Search website for specific files, e.g. PDF

zzzZZZzzz · October 29, 2019, 9:09am

Hi there,

I am looking for a way to identify all PDF files hosted on a given domain (and subsequently download them). Is there a best practice for this?
Right now I’m using Selenium nodes to open Google and search for “filetype:pdf site:https://www.apple.com”, then open and download every result from the first five pages.
As you might imagine, this process is not very reliable (there are redundancies, some results are not even PDFs, the order is random and relevant documents might not be downloaded…) and therefore I’m looking for a better way to do this.

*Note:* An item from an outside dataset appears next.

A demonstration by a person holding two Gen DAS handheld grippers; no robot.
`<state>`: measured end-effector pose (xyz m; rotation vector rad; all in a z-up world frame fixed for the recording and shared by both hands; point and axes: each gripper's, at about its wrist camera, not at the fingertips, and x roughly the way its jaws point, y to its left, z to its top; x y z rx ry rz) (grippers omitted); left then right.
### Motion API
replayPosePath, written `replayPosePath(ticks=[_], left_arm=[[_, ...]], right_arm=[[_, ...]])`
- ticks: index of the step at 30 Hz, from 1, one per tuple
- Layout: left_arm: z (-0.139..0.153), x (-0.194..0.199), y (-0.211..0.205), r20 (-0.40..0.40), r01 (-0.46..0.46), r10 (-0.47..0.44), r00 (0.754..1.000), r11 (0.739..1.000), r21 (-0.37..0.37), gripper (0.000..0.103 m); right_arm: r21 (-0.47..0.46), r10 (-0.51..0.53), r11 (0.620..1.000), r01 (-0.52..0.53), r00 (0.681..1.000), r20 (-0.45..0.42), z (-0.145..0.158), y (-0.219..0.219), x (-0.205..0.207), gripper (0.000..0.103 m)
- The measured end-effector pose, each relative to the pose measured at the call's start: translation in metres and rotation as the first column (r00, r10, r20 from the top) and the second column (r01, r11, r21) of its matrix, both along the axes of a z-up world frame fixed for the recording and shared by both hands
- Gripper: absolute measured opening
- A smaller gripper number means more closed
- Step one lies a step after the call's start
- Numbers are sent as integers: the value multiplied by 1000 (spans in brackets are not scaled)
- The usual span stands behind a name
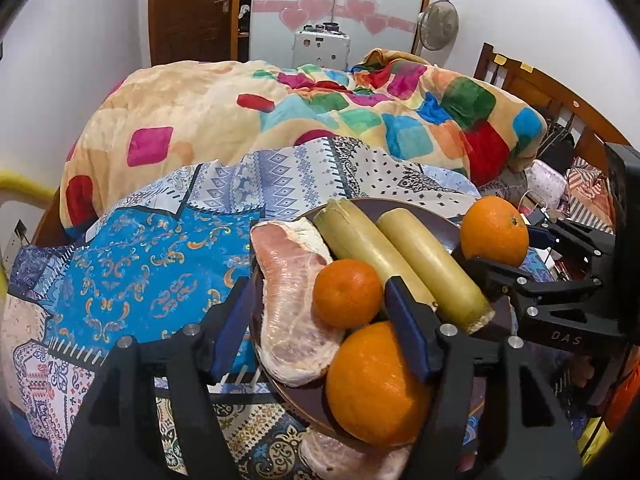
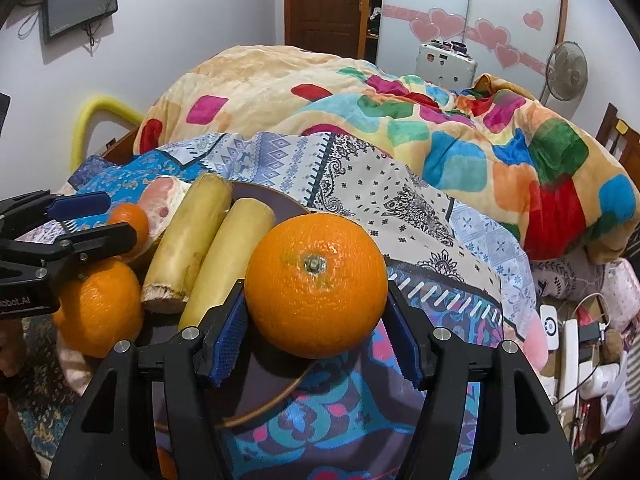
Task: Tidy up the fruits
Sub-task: 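Lower the tangerine onto the plate with the left gripper while the right lowers the orange there, then grasp the remaining tangerine with the right gripper while the left moves to the dark red dates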
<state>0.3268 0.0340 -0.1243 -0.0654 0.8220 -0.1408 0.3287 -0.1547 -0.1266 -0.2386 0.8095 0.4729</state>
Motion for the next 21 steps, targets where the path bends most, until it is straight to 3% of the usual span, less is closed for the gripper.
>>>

I’m failry new to KNIME, so any guidance is highly appreciated

armingrudd · October 29, 2019, 10:17am

Hi @zzzZZZzzz and welcome to KNIME community forum,

You can take the link information by Selenium nodes then filter the unique download links which gives you a pdf (by checking if the link ends in .pdf). Then you can easily download the files.

If you still have problem to do so, let me know and I will build an example workflow for you.

zzzZZZzzz · October 29, 2019, 10:25am

Thanks for your reply!

I already filtered for the .pdf extension, just thought there might be a more elegant way than using the google search. Maybe pulling a full index for a web page?

Right now I have a table containig all the relevant URLs and use “Navigate” and “Send keys” in a loop to cycle through and save them. Here as well, there must be a more elegant way

armingrudd · October 29, 2019, 10:44am

If you have already extracted the URLs by using the Selenium nodes, then just use the HTTPS Connection node and the Download node to download the files.

Use “apple.com” as the host in https connection node and the URLs in the Download node. This is so easy.

zzzZZZzzz · October 29, 2019, 10:55am

Alright, so that’s how you handle the HTTPS Connection node

After executing this, there are the right number of PDF files with the right names in the target folder. However, they are all identical in size (31.1KB) and can’t be opened (not supported or corrupted). Any idea what might be causing this?

Additional info: although I end up with multiple PDF files, the Filelist Table of the Download Node contains only one row with one of the file paths.

armingrudd · October 29, 2019, 12:06pm

Please share your workflow and I will modify it.

zzzZZZzzz · October 29, 2019, 12:18pm

That is very kind of you. I’m not sure what files you need so I zipped the whole project:

armingrudd · October 29, 2019, 1:22pm

The problem is that you mentioned apple website but you are trying to download files from lnvtechnology.com. So you have to input this host instead of apple.com in the HTTPS Connection node.

zzzZZZzzz · October 29, 2019, 1:43pm

Riiiight, I already forgot mentioning apple.com in my first post
I assumed the host was just required to point the HTTPS Connector to the www (think DNS server) and would not be used further. Thank you very much for your support!

Edit: would you mind removing the specific URL from the example? Forgot to sanitize it in the files.

zzzZZZzzz · October 29, 2019, 3:29pm

Additional question: is there a more robus way to screen for PDFs on a website? I stumbled upon one website where there are 94 links to PDFs in the first 100 google results but only 5 of them point to actual files.
The remaining links lead to dead ends on the website.

armingrudd · October 29, 2019, 6:39pm

I think you have two options:

Use a search engine or scrape through all pages in a domain and find all the URLs ending in .pdf.

I think the search engine method that you are already following is better. Just use this format for searching:
e.g.

site:lnvtechnology.com filetype:pdf

or

site:apple.com/education filetype:pdf

After downloading the files you can use the File Meta Info node and filter the files (Row Filter) based on the file size then delete very smile files with the Delete Files node.

zzzZZZzzz · November 18, 2019, 2:48pm

One follow-up on the Download node:
For some URLs I get the error “Execute failed: Read timed out”. How can I tell the node or wokflow to just skip the current URL when this happens and carry on with the next one?

ipazin · November 18, 2019, 3:32pm

Hi there @zzzZZZzzz,

you should use Try/Catch nodes from Error Handling sub-category. For workflow example check out this topic.

Br,
Ivan

zzzZZZzzz · November 18, 2019, 3:58pm

Thanky, I already stumbled upon the Error Handling. But I am not sure how to implement the “on error, move on to next flow variable” part.

ipazin · November 18, 2019, 5:32pm

Hi there @zzzZZZzzz ,

that is automatically done. You can check KNIME Hub for more examples on this nodes. Maybe this example workflow can help.

Br,
Ivan

system · May 19, 2020, 5:32am

This topic was automatically closed 182 days after the last reply. New replies are no longer allowed.